Lokoid ointment appearance. 0.1% 30g tuba

Description

Composition
Active substance:
1 g of ointment contains: hydrocortisone 17- butyrate -1 mg ,.
Excipients:
Polyethylene ointment base (vaseline oil 95% polyethylene 5%) – q.s. and 1.0 g
Description:
Translucent, from light gray to almost white uniform soft, fatty ointment.
Product form:
Ointment for external use 0.1%.
30 g of the ointment was placed in an aluminum tube with an aluminum membrane and the screw cap of high density polyethylene. 1 tube together with instructions for use in a cardboard package.
Contraindications
Hypersensitivity to hydrocortisone or auxiliary ingredients. bacterial skin infection (stafilodermii and streptococci, gram negative folliculitis, etc.); viral skin infections (herpes simplex, chicken pox, shingles, etc.) fungal infections of the skin; tubercular and syphilitic lesions of the skin; parasitic infections of the skin; neoplastic skin lesions (benign and malignant tumors); acne, rosacea, perioral dermatitis; post-vaccination period; violation of integrity of the skin (wounds, ulcers);
Precautions: Pregnancy, lactation.
Dosage
0.1%
Indications
Surface, uninfected, glucocorticosteroids sensitive to local skin diseases: dermatitis, including atopic, contact, seborrheic; eczema; psoriasis.
Can be used in children from 6 months of age. In the case of the drug in children in the area of ​​the face or under occlusive dressings duration of the course of treatment should be reduced.
When used in children skin surface area on which drug is applied should not exceed 20% of the total.
In childhood, the suppression of adrenocortical function may develop more quickly. Furthermore, there may be a decrease of excretion of growth hormone. In applying the drug for a long time is required to observe the body weight, height, level of plasma cortisol. In a study in children receiving 30-60 g lokoid a week for 4 weeks, compared with 1% hydrocortisone ointment, none of the children were not detected violations of adrenocortical function, the differences hydrocortisone 17-butyrate on the indicator from conventional hydrocortisone was not observed.
Interaction with other drugs
data on drug interactions lokoid not.
Overdose
Data on overdose lokoid not. Prolonged use of high doses of the drug may increase the above-described side effects. When the symptoms of Cushing’s medication should be discontinued.
pharmachologic effect
Pharmacological group:
Glucocorticosteroids for local use.
Pharmacological properties:
Lokoid® is a synthetic non-halogenated glucocorticosteroid for external application. Esterification molecule hydrocortisone residue butyric acid (butyrate) afforded radically improve drug activity as compared to native hydrocortisone. Lokoid® has rapidly occurring anti-inflammatory, anti, antipruritic effect.
Application lokoid at recommended doses does not cause suppression of the hypothalamic-pituitary-adrenal system. Although the use of high doses for long periods, especially when using occlusive dressings may lead to an increase in cortisol in the blood plasma, it is not usually accompanied by a decrease in reactivity of the pituitary-adrenal system, and removal of the drug results in a rapid normalization of cortisol production.
Pharmacokinetics:
Suction
After application of the active substance accumulation in the epidermis, mainly in the granular layer, systemic absorption is negligible. A small amount of hydrocortisone 17-butyrate is absorbed into the systemic circulation in an unchanged form.
Metabolism
Most of hydrocortisone 17-butyrate, hydrocortisone and metabolized to other metabolites directly in the epidermis and subsequently in the liver.
breeding
Metabolites and a small portion of unchanged hydrocortisone 17-butyrate is excreted by the kidneys and through the intestines.
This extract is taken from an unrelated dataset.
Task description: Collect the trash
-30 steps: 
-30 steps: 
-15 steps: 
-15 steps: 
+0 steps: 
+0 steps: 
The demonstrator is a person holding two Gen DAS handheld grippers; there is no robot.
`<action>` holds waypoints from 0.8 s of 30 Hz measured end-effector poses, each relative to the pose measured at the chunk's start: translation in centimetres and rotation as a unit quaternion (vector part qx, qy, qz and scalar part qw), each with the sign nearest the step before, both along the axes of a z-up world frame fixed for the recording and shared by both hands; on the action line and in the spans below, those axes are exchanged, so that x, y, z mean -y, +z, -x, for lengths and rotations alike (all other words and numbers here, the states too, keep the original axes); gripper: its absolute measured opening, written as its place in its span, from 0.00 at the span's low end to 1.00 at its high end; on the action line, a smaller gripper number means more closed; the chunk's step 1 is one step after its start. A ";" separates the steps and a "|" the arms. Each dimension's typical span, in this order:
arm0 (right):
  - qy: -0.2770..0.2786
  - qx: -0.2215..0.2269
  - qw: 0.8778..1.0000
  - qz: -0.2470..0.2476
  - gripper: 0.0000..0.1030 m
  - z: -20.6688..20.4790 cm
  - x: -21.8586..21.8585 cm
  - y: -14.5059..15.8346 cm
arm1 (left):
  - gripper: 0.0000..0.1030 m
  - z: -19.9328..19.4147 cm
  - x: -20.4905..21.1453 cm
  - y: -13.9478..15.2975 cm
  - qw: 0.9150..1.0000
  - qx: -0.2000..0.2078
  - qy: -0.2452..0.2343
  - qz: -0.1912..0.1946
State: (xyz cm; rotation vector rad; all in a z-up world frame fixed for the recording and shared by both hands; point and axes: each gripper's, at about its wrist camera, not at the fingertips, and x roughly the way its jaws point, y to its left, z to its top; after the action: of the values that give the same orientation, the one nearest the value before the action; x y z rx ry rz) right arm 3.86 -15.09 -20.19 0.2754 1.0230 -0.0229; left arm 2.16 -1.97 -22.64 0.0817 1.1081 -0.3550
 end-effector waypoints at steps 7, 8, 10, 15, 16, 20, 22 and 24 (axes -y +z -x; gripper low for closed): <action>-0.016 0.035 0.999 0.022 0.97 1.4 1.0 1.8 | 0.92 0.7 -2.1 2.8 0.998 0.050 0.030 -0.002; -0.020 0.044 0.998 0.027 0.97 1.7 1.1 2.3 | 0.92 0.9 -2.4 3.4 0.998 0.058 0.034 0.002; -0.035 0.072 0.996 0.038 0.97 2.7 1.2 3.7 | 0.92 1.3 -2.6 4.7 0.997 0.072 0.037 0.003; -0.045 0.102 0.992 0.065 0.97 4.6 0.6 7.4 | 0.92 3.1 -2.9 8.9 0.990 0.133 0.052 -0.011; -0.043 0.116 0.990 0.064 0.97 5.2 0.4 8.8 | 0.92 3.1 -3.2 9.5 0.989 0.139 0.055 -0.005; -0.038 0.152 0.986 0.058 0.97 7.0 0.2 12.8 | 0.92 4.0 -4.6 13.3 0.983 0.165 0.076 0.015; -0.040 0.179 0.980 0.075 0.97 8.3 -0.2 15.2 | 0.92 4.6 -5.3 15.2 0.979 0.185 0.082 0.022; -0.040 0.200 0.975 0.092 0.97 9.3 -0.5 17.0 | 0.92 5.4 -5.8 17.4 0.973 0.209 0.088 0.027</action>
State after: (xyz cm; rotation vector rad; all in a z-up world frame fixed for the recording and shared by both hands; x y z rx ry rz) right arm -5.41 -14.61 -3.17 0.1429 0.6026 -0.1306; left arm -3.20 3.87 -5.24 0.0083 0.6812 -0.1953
Pregnancy and breast-feeding
Glucocorticosteroids cross the placenta. Effects on the fetus can be especially pronounced when applying the drug to large surfaces. No data on the number of hydrocortisone, is excreted in breast milk; It recommended to be very careful when administering the drug during lactation.
Conditions of supply of pharmacies
Without a prescription.
side effects
Local reactions: skin irritation, on rare occasions – other local reactions characteristic of the outer steroid therapy.
Systemic reactions:
With prolonged use, applied to large surfaces and / or the use of occlusion may experience side effects characteristic of systemic corticosteroids. The risk of local and systemic side effects when applied lokoid lower than when using a fluorinated steroid.
special instructions
Do not apply Lokoid in the periorbital region due to the risk of developing glaucoma. At regular contact with the conjunctiva there is a risk of increasing intraocular pressure.
Any steroids for external application in the form of ointments not desirable to use on the scalp, as well as acute inflammation (particularly exudative). For the treatment of steroid-responsive skin lesions localized in the face, folds, genitals and skin sections with abundant scalp preferable to use other lokoid dosage forms (cream, Krel).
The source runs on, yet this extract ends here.